Anyone who has tried their hand at archery knows there's an easy solution for arrows that fall repeatedly short of the target―aim higher.

That's just the situation in which Federal Reserve officials find themselves. And some appear, albeit too gradually, to be learning their lesson.

The Fed, which has fallen short of its 2% inflation target for most of the recovery from the Great Recession, is undertaking a review of its monetary policy "strategy, tools and communications" led by Vice Chair Richard Clarida.

Officials recognize that, with interest rates at just 2% and unlikely to go much higher if at all given weakening economic conditions, they will have limited room to cut borrowing costs when the next recession hits before hitting zero again. That will force policymakers to again purchase bonds in large quantities, a policy that proved effective but controversial during the last downturn.

If the Fed had a higher inflation target going into the 2007-2009 slump, policymakers would have been forced to respond earlier and more aggressively to the downturn, likely shortening its severity and duration.

Moreover, policymakers would have refrained from raising rates over the last two years despite signs that, despite a low unemployment rate, wages for most workers had yet to pick up substantially, certainly not enough to make up the ground lost during the recession.

Low inflation sounds like a good thing, and it generally is. But inflation that is chronically stagnant, or worse, a persistent cycle of falling prices and wages known as deflation (with which the economy flirted during the financial crisis), is the surest sign of an economy that is performing below its full potential.

Federal Reserve Bank of Dallas

Importantly, the flipside of a disinflationary economy is a chronically weak labor market where workers lack the bargaining power to ask for raises, and thus inequality rises.

Also, central banks know what to do if inflation gets out of hand―they can raise interest rates. Cutting them when the economy is spiraling out of control and no one wants to borrow is sometimes likened to "pushing on a string" for its lack of potency.

By running the economy hotter than it has in recent decades, the central bank could allow for more jobs to be created without major downsides. Importantly, those who benefit most from such a policy would be those at the bottom of the income ladder, many of whom are largely excluded benefits of growth even in decent times.

"Central banks are generally believed to have effective tools for preventing persistent inflation overshoots, but the effective lower bound on interest rates makes persistent undershoots more likely," Clarida said in a February speech describing the framework review.

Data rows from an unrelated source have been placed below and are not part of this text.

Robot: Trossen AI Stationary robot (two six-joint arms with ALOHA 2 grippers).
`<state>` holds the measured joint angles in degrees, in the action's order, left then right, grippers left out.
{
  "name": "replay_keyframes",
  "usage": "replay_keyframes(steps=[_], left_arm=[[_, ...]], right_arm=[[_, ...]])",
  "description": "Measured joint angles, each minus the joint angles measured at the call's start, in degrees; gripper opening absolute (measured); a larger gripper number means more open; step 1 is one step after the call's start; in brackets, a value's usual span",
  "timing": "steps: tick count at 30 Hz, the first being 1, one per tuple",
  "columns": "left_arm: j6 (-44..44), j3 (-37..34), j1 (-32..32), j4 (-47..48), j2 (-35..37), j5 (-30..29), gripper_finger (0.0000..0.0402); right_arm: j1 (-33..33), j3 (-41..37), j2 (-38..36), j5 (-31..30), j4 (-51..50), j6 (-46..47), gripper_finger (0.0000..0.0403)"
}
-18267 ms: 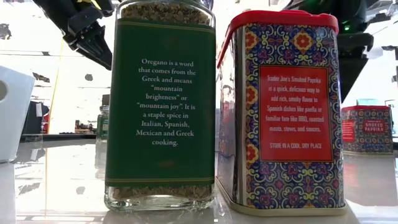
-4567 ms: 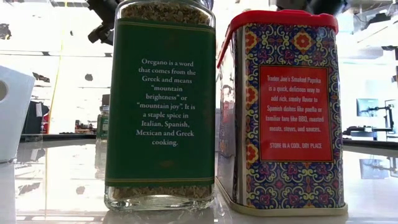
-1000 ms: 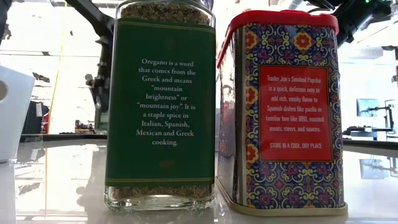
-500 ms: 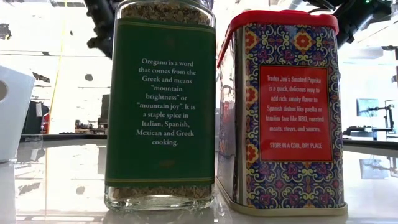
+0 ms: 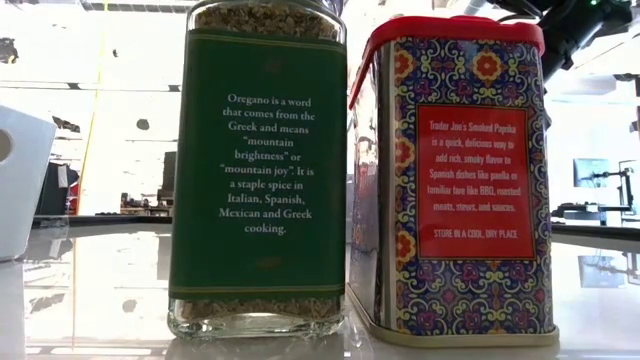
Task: Sort spices by type
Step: Put the top left green seasoning bottle into the black bin
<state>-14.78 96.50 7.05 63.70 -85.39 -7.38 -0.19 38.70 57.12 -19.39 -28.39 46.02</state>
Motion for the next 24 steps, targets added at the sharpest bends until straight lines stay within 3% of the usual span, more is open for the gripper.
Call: replay_keyframes(steps=[12, 24], left_arm=[[6.55, 11.89, -7.35, 7.68, -19.12, 0.02, 0.0192], [12.24, 11.36, -7.63, 11.9, -31.01, -0.55, 0.0192]], right_arm=[[-1.41, -0.02, 0.0, 0.04, -1.6, 0.87, 0.0317], [-1.42, -0.02, 0.0, 0.04, -1.63, 1.08, 0.0317]])
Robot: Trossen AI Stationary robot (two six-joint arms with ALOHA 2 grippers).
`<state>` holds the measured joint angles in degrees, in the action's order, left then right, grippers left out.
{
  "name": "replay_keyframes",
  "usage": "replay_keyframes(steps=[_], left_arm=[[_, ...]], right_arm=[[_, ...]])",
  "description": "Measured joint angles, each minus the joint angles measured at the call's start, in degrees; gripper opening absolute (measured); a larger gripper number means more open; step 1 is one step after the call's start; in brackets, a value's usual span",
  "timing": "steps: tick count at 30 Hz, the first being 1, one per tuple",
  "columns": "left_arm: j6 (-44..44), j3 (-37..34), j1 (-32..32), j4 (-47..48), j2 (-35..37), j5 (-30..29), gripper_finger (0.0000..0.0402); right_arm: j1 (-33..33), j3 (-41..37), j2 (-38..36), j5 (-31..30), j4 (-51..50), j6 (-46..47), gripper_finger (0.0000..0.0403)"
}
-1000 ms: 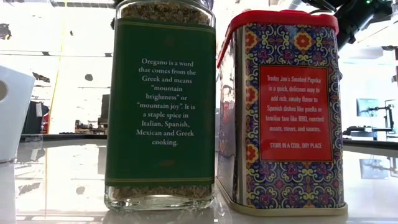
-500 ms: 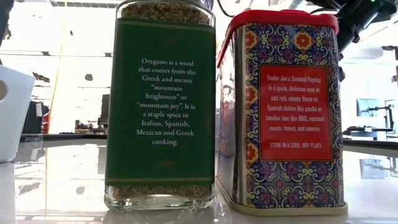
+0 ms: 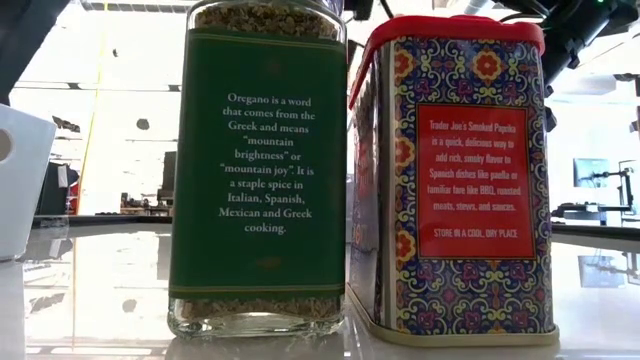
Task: Sort spices by type
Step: Put the top left green seasoning bottle into the black bin
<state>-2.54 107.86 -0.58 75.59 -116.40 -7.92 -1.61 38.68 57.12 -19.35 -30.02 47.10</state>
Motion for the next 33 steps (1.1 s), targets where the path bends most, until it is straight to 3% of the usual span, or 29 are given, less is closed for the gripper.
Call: replay_keyframes(steps=[15, 33], left_arm=[[1.65, -1.32, 4.14, -3.25, -1.77, 5.8, 0.0192], [1.26, -5.63, 3.85, -5.15, -1.72, 6.38, 0.0192]], right_arm=[[-0.26, 0.0, 0.0, 0.02, -1.06, 1.06, 0.0317], [-0.26, 0.0, -0.02, 0.04, -1.25, 1.0, 0.0317]])
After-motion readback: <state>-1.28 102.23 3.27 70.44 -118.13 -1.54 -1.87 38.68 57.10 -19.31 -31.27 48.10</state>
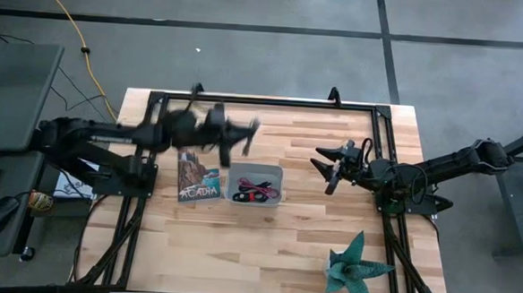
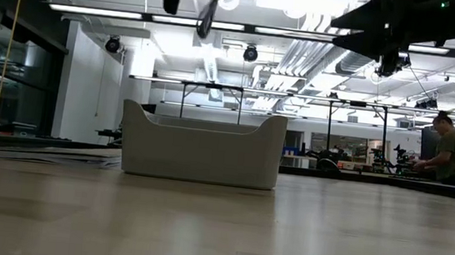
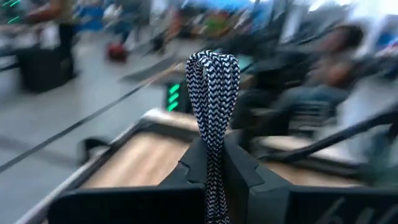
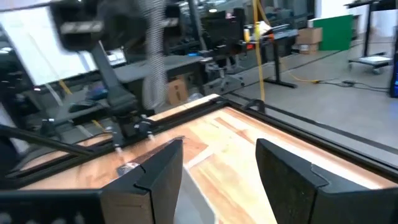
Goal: Pick and place USB-C Cables
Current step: Put the black white charger cable into the gray bin
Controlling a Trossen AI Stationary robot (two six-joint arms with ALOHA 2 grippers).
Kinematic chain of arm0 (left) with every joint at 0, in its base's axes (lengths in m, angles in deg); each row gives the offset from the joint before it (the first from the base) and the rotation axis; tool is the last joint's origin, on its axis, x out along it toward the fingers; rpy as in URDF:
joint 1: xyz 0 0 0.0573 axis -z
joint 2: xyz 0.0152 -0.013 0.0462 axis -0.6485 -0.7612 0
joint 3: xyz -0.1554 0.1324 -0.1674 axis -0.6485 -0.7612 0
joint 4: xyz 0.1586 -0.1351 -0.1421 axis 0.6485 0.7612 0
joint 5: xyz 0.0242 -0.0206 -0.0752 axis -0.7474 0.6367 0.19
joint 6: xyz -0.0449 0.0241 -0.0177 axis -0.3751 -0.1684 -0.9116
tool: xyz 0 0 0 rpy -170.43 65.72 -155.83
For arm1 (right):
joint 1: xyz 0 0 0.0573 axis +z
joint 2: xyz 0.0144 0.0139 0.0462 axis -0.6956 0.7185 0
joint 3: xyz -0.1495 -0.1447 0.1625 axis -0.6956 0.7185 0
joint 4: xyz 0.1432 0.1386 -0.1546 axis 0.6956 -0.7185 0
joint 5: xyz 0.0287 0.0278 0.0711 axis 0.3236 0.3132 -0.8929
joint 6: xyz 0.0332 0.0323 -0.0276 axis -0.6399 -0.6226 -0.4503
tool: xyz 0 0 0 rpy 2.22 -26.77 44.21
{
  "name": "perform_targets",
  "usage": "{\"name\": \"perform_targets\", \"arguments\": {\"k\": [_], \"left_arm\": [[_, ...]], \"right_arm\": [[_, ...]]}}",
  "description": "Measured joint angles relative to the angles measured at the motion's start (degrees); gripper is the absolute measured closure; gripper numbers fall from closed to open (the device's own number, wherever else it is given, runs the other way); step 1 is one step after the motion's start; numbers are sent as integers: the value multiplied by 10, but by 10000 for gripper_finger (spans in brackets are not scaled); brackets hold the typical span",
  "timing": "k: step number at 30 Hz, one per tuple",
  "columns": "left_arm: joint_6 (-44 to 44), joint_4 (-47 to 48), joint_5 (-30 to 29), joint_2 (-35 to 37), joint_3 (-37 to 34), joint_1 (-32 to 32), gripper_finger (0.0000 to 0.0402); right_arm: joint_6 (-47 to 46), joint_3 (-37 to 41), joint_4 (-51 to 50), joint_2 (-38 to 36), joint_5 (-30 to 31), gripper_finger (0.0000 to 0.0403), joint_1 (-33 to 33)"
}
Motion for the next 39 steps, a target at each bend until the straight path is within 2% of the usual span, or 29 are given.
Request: {"name": "perform_targets", "arguments": {"k": [5, 8, 13, 18, 24, 28, 32, 39], "left_arm": [[-21, -248, -67, 28, -144, 108, 401], [-19, -325, -96, 27, -192, 151, 401], [13, -334, -179, 17, -213, 197, 401], [28, -335, -178, 17, -213, 207, 401], [22, -336, -171, 16, -213, 207, 401], [11, -373, -170, -9, -212, 207, 401], [17, -433, -170, -58, -211, 207, 401], [18, -445, -139, -123, -173, 207, 401]], "right_arm": [[1, 0, 24, 0, -40, 208, 0], [15, 0, 39, 0, -57, 208, 0], [28, 0, 54, 0, -77, 208, 0], [30, 0, 54, 0, -107, 208, 0], [18, 0, 53, 23, -209, 208, 0], [15, -29, 53, 95, -217, 208, 0], [55, -102, 53, 193, -215, 208, -3], [79, -223, 53, 324, -218, 208, -17]]}}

"Persistent inflation shortfalls carry the risk that longer-term inflation expectations become poorly anchored or become anchored below the stated inflation goal."

Clarida says the review "will be wide ranging, and we will not prejudge where it will take us," suggesting the ultimate result is very much a work in progress.

As someone who grew up under a hyperinflationary Brazilian economy during the 1980s, I offer my two cents: We're not in Rio anymore―It's time for the Fed to adopt a higher inflation target.

What's the right number exactly? Two percent was chosen rather randomly, a trend that began in New Zealand and was then adopted by other mimicking, consensus-seeking central bankers.

Let's start with 4%, as ex-IMF economist Olivier Blanchard has suggested, and see what happens.